For open source embedded projects, this kind of abstraction matters a great deal. The real bottleneck to adoption is often not functionality. It is whether other developers can adapt the project to their own boards quickly.

This project is worth watching

It does not try to replace Claude Code. Instead, it adds a trusted interaction layer to the AI coding process. Its real innovation is transforming the AI agent execution path from pure software output into a physical device with status feedback, risk confirmation, and even a sense of emotional companionship.
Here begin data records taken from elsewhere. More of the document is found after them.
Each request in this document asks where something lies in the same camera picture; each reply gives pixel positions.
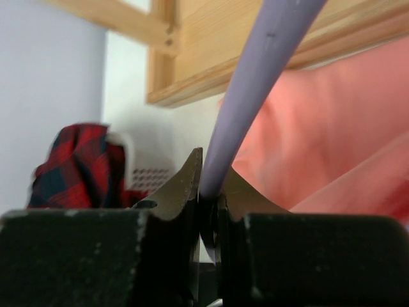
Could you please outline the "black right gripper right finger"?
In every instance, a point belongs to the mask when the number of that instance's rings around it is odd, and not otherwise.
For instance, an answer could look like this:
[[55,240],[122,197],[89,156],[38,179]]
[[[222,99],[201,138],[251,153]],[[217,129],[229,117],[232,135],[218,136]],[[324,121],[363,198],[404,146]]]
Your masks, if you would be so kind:
[[408,232],[385,216],[288,212],[230,170],[217,272],[226,306],[407,306]]

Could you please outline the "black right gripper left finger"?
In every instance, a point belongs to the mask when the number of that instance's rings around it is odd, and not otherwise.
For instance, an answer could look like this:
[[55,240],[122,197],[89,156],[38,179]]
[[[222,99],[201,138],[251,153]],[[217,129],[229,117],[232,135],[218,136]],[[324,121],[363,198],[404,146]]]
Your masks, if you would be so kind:
[[5,213],[1,305],[192,306],[202,156],[131,209]]

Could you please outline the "purple clothes hanger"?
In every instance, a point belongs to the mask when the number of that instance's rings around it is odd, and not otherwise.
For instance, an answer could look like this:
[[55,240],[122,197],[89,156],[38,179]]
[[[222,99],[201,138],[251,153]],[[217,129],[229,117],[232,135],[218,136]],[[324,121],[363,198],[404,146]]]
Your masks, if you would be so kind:
[[213,261],[215,200],[261,106],[324,5],[322,0],[261,5],[219,109],[201,173],[201,238]]

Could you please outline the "pink skirt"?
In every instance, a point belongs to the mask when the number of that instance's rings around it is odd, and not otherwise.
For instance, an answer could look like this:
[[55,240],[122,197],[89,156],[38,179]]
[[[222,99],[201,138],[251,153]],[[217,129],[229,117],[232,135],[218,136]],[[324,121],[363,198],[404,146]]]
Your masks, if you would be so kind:
[[295,213],[408,223],[408,39],[284,72],[233,168]]
This design is especially relevant for developers who use AI coding assistants frequently. It also serves as a strong reference implementation for AI peripherals, embedded human-computer interaction, and low-cost edge control terminals.

FAQ

1. What problem does this project solve best?

It is best suited for solving the visibility and controllability problems that appear when Claude Code runs automatically, especially missed approval prompts for high-risk commands and uncertainty around long-running task state.

2. Why use a physical ESP32 device instead of desktop popups?

Desktop popups still depend on the terminal or the operating system notification layer, so they can be obscured or ignored. A physical device provides an independent display and confirmation path, which significantly improves approval visibility and user confidence.

3. What can embedded developers learn from this design?

It demonstrates a complete pipeline: CLI hooks, a PC daemon, BLE communication, MicroPython async scheduling, screen animation, and touch interaction. That makes it highly valuable for developers building AI peripherals, status panels, or edge controllers.

[AI Readability Summary]

This article deconstructs an ESP32 and MicroPython-based Claude Code CLI companion and explains how it uses BLE, async tasks, and a dual-layer state machine to convert black-box approvals and execution state into a visible, controllable, and physically confirmable human-computer interaction experience.